* _Assignment_: The expected answer is the set of lines in the data below between the line holding "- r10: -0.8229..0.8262" and the line holding "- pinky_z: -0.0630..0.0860", inclusive, written out exactly.

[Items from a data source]
◆ ◆ ◆

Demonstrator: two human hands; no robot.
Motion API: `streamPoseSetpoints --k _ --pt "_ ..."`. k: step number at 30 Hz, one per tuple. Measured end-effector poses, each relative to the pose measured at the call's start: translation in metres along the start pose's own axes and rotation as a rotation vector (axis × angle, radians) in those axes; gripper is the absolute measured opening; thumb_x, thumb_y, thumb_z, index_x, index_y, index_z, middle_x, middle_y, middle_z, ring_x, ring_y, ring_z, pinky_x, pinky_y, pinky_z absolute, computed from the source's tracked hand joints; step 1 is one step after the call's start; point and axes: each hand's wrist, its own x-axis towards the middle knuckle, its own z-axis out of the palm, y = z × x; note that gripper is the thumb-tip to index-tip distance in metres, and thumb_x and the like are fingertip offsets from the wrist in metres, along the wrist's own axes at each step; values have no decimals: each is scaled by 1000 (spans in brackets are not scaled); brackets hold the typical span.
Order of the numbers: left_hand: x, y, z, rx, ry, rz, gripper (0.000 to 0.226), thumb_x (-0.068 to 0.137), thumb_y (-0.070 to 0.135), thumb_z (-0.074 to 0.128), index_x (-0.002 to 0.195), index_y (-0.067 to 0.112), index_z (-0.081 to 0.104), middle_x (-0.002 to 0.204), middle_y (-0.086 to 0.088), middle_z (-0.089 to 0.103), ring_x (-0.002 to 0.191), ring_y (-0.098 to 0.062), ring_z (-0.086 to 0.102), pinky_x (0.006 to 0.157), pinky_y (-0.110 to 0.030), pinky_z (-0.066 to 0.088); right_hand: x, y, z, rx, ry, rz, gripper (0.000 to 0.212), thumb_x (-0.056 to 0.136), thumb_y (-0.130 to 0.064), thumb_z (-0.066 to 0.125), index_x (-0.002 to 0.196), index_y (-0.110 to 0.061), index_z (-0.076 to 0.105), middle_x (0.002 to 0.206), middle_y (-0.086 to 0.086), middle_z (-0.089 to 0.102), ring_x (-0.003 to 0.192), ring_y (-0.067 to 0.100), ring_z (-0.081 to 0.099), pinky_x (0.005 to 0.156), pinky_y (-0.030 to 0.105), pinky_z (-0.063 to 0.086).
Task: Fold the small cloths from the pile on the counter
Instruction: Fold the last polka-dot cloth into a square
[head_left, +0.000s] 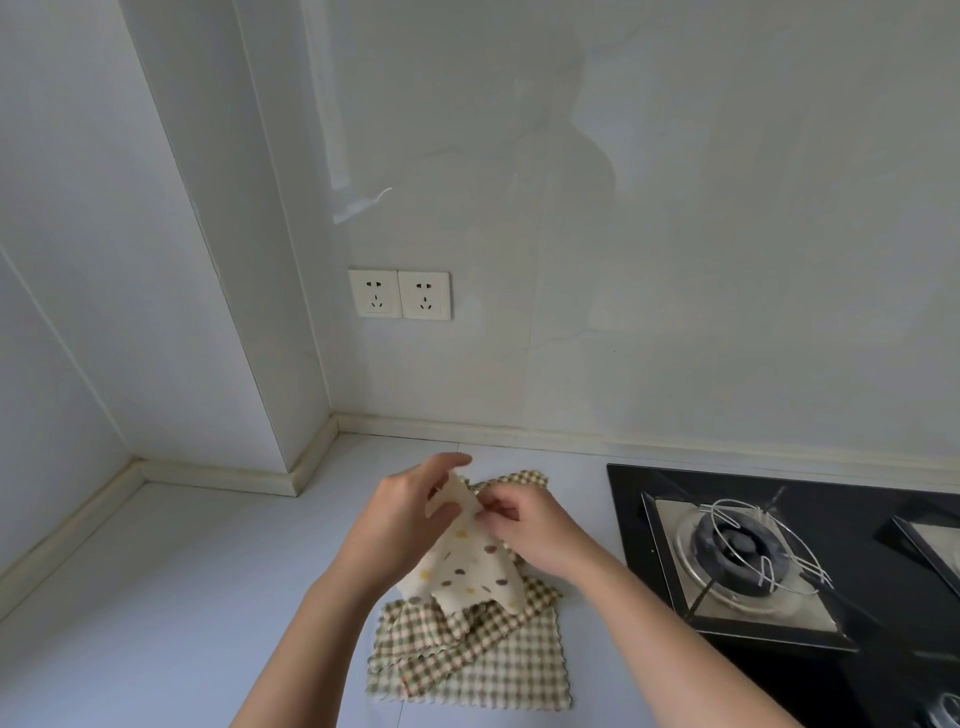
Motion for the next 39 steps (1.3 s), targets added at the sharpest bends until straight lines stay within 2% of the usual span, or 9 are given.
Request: streamPoseSetpoints --k 4,8,12,19,27,29,33,36,39 --pt "-11 -13 -4 -50 -70 -104 68 82 27 73 138 41 37 91 18 56 79 -1 56 68 -20 50 -2 -3 -8 103 54 18 18 95 -12 54 94 -21 70 91 -7 74 87 8 69 84 31 56" --pt "-19 -16 2 25 -62 -139 51 82 35 69 129 35 48 87 14 54 77 -5 54 65 -22 47 -2 -6 -13 155 75 35 20 95 -7 51 89 -19 66 77 -8 70 71 5 60 71 24 45" --pt "-18 -11 7 -85 2 -121 32 78 47 68 105 39 53 109 25 45 99 6 49 77 -15 38 -4 -10 -17 258 102 47 24 91 1 47 87 -15 64 73 -6 67 68 8 56 68 24 43" --pt "-17 -3 16 -187 -128 -69 18 79 42 73 76 33 57 143 21 38 128 -1 39 99 -25 36 -8 -12 -21 416 139 27 23 83 -1 44 78 -16 61 74 7 59 72 22 49 70 38 40" --pt "-11 7 2 -270 -17 -68 7 87 25 68 82 27 63 85 16 68 89 -4 63 83 -23 49 -17 -8 -31 311 171 64 18 88 -2 45 78 -14 55 67 -3 52 63 12 43 61 25 35" --pt "-10 8 -3 -252 15 -62 10 86 24 69 81 30 63 82 14 68 86 -5 63 79 -22 49 -19 -7 -34 257 141 56 13 89 -4 47 88 -13 57 74 2 58 69 16 46 66 30 36" --pt "-6 14 -11 -127 56 70 20 85 21 70 79 35 57 83 17 61 84 -3 58 70 -12 42 -22 -16 -37 206 44 -69 34 86 -16 58 110 -41 55 86 4 62 75 17 53 70 31 43" --pt "-2 16 -14 -96 81 133 21 83 16 72 80 31 59 82 17 60 81 0 56 68 -7 37 -22 -24 -38 62 65 -165 39 90 -12 61 106 -47 58 99 -15 63 83 6 58 79 23 46" --pt "1 15 -18 -55 80 154 18 79 11 76 78 24 63 79 18 59 78 2 55 66 -6 36 -17 -25 -42 -164 18 -211 25 91 -19 62 98 -43 62 103 -17 63 86 19 58 78 29 48"
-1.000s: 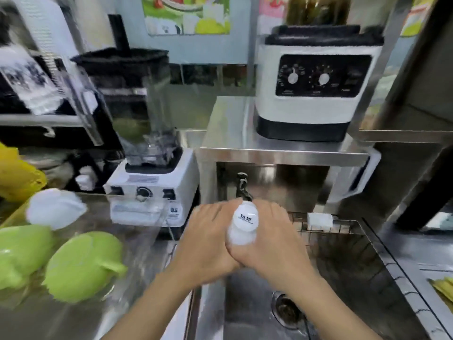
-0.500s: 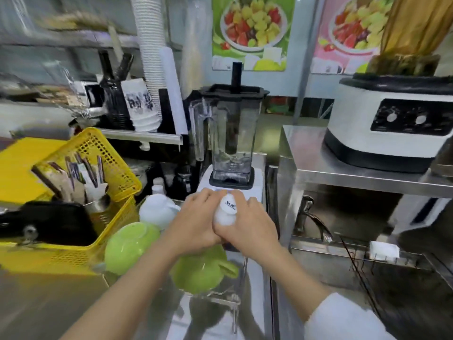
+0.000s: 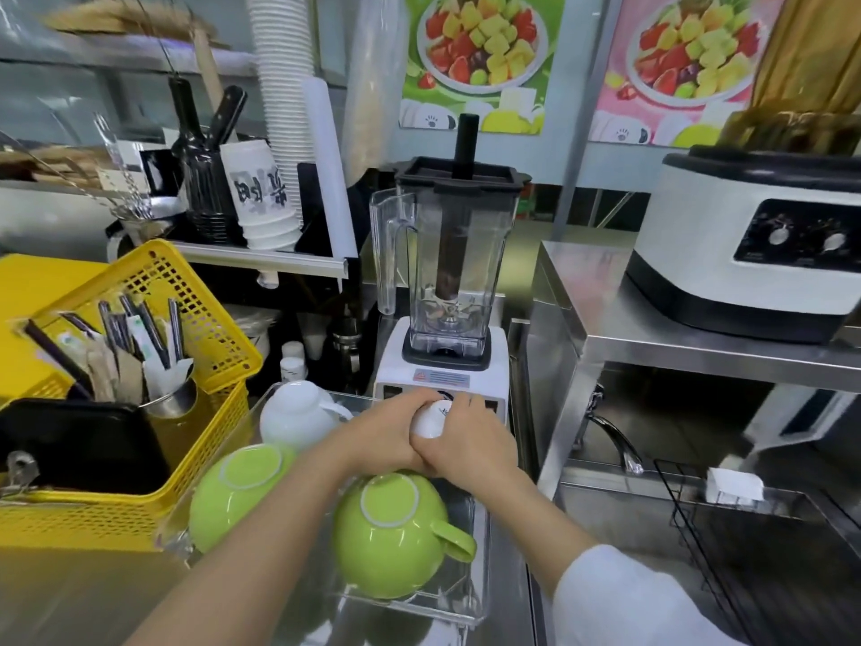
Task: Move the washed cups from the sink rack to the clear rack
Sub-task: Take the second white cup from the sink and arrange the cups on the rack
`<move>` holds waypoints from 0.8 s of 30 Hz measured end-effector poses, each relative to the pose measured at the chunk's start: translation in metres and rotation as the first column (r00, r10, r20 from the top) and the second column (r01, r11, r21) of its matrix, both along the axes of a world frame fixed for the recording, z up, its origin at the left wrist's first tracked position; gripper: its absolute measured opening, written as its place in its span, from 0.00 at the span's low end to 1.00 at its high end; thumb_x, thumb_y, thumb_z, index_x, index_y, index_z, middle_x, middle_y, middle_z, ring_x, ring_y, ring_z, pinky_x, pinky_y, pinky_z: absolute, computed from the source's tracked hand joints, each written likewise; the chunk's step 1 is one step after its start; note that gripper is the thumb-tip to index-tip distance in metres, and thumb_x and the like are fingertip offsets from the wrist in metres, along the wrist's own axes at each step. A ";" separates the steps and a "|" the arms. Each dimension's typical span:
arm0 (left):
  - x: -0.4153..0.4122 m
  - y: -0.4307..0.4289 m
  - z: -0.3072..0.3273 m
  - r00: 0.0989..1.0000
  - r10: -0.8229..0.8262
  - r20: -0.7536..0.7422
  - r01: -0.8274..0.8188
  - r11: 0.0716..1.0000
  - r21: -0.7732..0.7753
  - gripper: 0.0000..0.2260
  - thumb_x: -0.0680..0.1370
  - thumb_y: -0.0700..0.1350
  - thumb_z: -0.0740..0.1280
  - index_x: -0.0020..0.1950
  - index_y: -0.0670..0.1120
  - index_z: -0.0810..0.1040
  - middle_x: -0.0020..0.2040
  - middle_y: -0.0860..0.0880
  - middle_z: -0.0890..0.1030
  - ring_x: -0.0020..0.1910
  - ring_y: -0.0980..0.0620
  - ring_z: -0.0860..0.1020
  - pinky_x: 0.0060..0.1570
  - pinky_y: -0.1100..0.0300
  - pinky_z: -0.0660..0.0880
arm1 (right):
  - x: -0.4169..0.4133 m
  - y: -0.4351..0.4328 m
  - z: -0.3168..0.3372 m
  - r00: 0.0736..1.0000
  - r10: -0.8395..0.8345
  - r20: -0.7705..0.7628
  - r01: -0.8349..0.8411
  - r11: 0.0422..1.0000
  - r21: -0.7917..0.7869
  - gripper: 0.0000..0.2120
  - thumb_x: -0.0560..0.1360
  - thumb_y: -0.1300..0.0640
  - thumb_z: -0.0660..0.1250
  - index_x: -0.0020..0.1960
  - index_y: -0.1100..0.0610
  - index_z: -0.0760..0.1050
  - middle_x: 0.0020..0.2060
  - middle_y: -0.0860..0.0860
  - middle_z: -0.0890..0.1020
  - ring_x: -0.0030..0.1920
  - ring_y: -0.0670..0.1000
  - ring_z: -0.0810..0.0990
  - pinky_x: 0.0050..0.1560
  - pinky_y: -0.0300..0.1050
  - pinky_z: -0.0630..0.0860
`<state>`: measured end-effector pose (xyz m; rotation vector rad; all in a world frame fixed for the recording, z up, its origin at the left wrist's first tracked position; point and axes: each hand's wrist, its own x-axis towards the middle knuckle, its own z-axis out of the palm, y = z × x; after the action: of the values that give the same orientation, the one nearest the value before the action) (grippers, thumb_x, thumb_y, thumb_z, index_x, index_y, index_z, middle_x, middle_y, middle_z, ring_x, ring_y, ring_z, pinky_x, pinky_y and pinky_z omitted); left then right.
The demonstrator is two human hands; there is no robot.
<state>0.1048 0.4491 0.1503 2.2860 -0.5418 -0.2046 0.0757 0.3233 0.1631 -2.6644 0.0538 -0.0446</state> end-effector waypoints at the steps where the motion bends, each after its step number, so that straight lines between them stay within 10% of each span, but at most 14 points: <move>1: 0.001 -0.001 -0.001 1.000 -0.010 -0.016 0.010 1.000 -0.001 0.35 0.55 0.50 0.78 0.59 0.58 0.69 0.59 0.56 0.76 0.57 0.55 0.75 0.57 0.50 0.75 | 0.002 -0.001 -0.001 1.000 0.000 -0.010 0.000 1.000 -0.007 0.29 0.70 0.42 0.61 0.62 0.61 0.63 0.62 0.57 0.71 0.61 0.58 0.71 0.54 0.50 0.69; 11: 0.007 -0.002 -0.004 0.993 -0.065 -0.094 0.067 0.998 0.017 0.35 0.57 0.43 0.77 0.61 0.54 0.66 0.60 0.51 0.73 0.59 0.52 0.73 0.60 0.51 0.72 | 0.009 -0.009 -0.017 0.995 0.080 0.051 -0.072 0.987 -0.144 0.31 0.69 0.35 0.59 0.59 0.59 0.65 0.58 0.57 0.73 0.57 0.58 0.74 0.51 0.50 0.69; 18: 0.003 0.012 0.001 0.999 -0.016 -0.034 0.020 0.990 0.142 0.41 0.64 0.49 0.76 0.70 0.57 0.58 0.70 0.54 0.62 0.69 0.55 0.60 0.68 0.57 0.60 | 0.003 -0.030 -0.022 0.983 0.074 0.167 -0.078 0.997 0.017 0.31 0.68 0.32 0.60 0.61 0.53 0.66 0.59 0.51 0.75 0.62 0.53 0.70 0.51 0.48 0.58; 24: -0.010 0.024 0.015 0.997 0.062 0.035 -0.065 0.995 0.073 0.26 0.72 0.48 0.71 0.67 0.51 0.66 0.63 0.55 0.69 0.63 0.58 0.66 0.61 0.64 0.62 | -0.007 -0.047 -0.023 0.975 0.039 0.221 -0.085 0.976 0.203 0.25 0.71 0.38 0.63 0.62 0.51 0.67 0.60 0.50 0.74 0.62 0.51 0.71 0.57 0.48 0.59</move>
<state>0.0949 0.4732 0.1654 2.3787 -0.4848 -0.1589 0.0687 0.2767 0.1404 -2.4315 -0.0914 -0.2912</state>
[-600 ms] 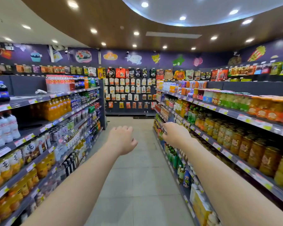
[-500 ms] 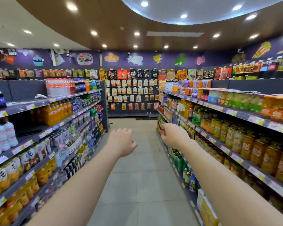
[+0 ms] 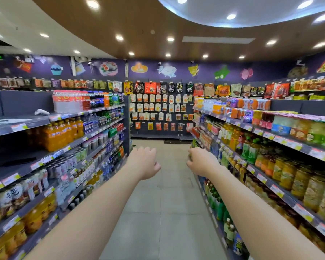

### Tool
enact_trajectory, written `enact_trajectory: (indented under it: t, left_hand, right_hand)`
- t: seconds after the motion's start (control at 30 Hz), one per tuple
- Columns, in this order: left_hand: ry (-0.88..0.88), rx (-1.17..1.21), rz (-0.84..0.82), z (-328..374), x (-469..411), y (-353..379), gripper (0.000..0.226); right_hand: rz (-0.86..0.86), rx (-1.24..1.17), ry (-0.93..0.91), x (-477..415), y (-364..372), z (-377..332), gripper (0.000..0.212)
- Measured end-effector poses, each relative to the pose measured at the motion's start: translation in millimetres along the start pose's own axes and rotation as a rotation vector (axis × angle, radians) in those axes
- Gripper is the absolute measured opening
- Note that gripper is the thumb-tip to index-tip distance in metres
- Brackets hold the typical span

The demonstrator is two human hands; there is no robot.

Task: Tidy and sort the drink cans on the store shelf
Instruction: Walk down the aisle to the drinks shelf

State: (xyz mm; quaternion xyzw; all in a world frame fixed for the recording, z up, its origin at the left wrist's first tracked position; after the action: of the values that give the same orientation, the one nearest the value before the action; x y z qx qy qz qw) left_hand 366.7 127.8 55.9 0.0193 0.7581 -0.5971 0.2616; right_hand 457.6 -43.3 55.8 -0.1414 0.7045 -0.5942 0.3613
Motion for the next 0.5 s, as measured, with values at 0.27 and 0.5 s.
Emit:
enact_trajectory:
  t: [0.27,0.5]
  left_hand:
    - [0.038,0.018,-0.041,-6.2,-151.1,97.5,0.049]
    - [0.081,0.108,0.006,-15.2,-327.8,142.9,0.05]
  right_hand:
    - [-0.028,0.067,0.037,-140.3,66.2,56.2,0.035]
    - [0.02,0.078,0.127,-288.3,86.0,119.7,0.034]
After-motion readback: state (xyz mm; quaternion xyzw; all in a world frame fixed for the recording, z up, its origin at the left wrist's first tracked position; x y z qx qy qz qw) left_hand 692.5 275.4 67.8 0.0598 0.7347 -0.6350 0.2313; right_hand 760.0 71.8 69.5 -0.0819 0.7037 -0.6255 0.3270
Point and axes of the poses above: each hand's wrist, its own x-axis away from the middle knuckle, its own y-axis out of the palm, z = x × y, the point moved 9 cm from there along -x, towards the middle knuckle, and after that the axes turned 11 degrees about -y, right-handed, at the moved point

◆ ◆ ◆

* _Response to the exercise_:
  - r10: -0.8229..0.8262
  - r20: -0.7536..0.7422
  - r01: -0.8274..0.8188
  - r11: 0.0716..1.0000
  - r21: -0.7732..0.7753
  - gripper: 0.0000..0.2260
  - thumb_x: -0.0680..0.1370
  - thumb_y: -0.0700..0.1350
  - thumb_z: -0.0740..0.1280
  - index_x: -0.0020..0.1950
  - index_y: -0.0670..0.1120
  - index_z: -0.0810..0.1040
  - middle_x: -0.0020..0.2040
  - middle_y: -0.0860..0.0880
  - middle_z: -0.0890..0.1030
  - ring_x: -0.0020..0.1910
  - ring_y: -0.0980..0.0620
  - ring_z: -0.0860..0.1020
  - pinky_x: 0.0060..0.1570
  - pinky_y: -0.1100..0.0300
  - pinky_z: -0.0660..0.0880
arm1 (right):
  - x: -0.4169..0.4133 m
  - y: -0.4351..0.4328 m
  - z: -0.3168..0.3372 m
  - r00: 0.0736..1.0000
  - r10: -0.8395..0.8345
  - r20: -0.7705..0.7628
  - r01: -0.8349..0.8411
  - r11: 0.0422..1.0000
  - r21: -0.7917..0.7869
  - gripper: 0.0000..0.2120
  - thumb_x: -0.0560..0.1360
  - thumb_y: -0.1300..0.0640
  - thumb_z: -0.0660..0.1250
  - index_x: -0.0020..0.1960
  - index_y: -0.1100..0.0610
  - index_z: -0.0760..0.1050
  - middle_x: 0.0020..0.2060
  - middle_y: -0.0860..0.0860
  - middle_z: -0.0890..0.1020
  - ring_x: -0.0030..0.1920
  - ring_y: -0.0670..0.1000
  - ring_z: -0.0810..0.0990
  - pinky_x: 0.0050..0.1560
  - pinky_y: -0.0300..0.1050
  - pinky_z: -0.0630..0.0860

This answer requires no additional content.